研究課題
基盤研究(B)
心不全や高血圧において、循環Aldosteroneのみならず心血管組織でのAldosterone合成が病態生理学的意義を有すると思われるようになってきた。我々は、ヒト心臓におけるSteroid合成系に注目して検討を進めた結果、健常心からはDehydroepiandrosterone(DHEA)が、不全心や高血圧心からはAldosteroneが合成されていることを示した(Circulation 2004)。この2つのステロイド合成のカスケードが心臓の状態によって切り替えを起こすことは、ある意味では心臓組織が健常な時は副腎の網状層としての特徴を有するが、不全心になるといわゆる球状層の様相を呈することを意味する。これは心臓と副腎の概念を重ね合わせるという一つの大きな挑戦でもある。
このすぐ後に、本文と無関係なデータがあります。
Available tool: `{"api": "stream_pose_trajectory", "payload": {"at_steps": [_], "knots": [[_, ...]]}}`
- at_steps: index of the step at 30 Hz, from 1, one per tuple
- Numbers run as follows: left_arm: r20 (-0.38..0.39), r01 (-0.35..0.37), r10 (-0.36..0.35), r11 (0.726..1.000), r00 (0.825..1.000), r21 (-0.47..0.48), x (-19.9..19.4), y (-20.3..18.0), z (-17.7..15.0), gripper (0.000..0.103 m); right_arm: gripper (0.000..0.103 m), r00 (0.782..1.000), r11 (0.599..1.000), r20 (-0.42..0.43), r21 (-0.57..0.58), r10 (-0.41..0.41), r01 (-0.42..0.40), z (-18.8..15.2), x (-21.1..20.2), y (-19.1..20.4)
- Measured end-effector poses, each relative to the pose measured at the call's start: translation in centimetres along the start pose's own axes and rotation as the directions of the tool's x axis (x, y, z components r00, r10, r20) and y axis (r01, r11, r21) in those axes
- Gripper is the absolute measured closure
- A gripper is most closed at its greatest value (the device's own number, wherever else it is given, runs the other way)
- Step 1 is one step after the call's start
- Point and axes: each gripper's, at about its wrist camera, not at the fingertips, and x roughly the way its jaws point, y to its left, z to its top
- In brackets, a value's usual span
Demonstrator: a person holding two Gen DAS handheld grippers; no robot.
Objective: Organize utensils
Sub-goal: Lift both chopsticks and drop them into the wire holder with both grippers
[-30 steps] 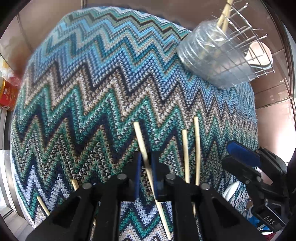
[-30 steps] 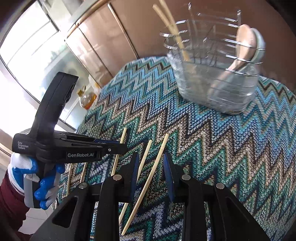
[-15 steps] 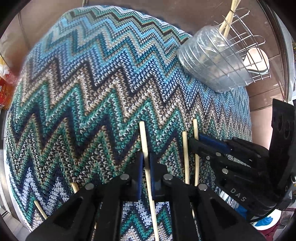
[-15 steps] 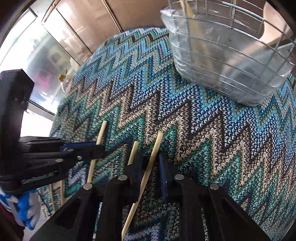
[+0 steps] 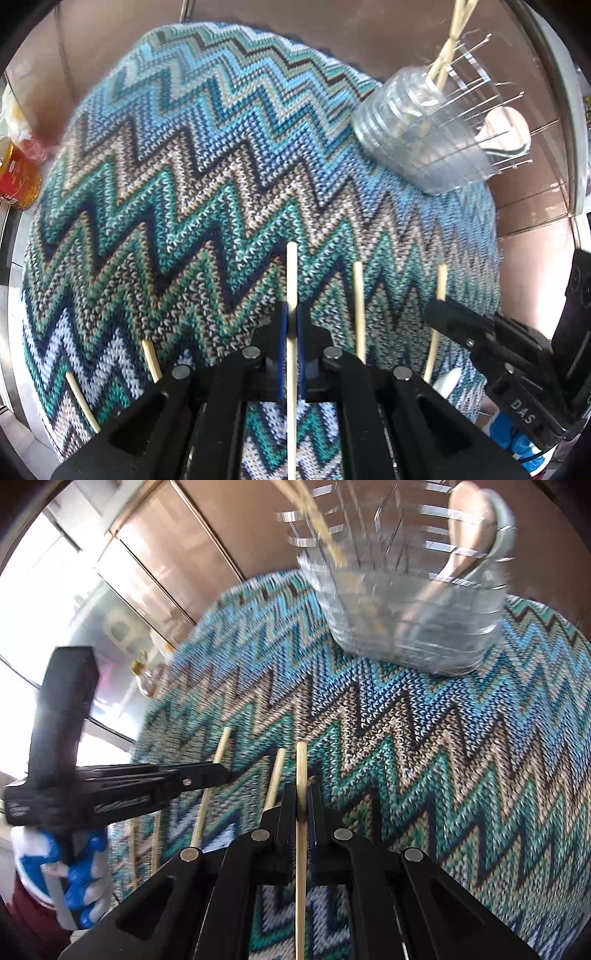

我々は、更なる心臓の可能性を探る為にホルモン臓器としての心臓研究を続けた結果、ヒト心臓(高血圧心)からのACTH分泌を確認した(J Hypertens 2005)。心室からのACTHの分泌量は血圧の程度と有意に相関していることから、本態性高血圧の成因に何らかの関与が示唆される。また、心臓ACTH合成と心臓Aldosterone合成は正の相関関係にあり、心臓では副腎と異なり、ACTHはAldosteroneの合成を促進し続ける可能性がある。総じて、当該研究によって心臓RAA系研究からさらに心臓HPA系研究という新たなる道筋が確立された。一方、Aldosteroneの作用に関して、我々は以前にAldosteroneがACE遺伝子を発現亢進させることを報告しているが、本研究においてAldosteroneがMR受容体を介してACE2遺伝子発現を抑制することを確認した。ACEの亢進およびACE2の抑制はAIIの生成を上げ、Ang1-7の生成を抑制する。つまり、RAA系における更なる悪循環系の存在を示している。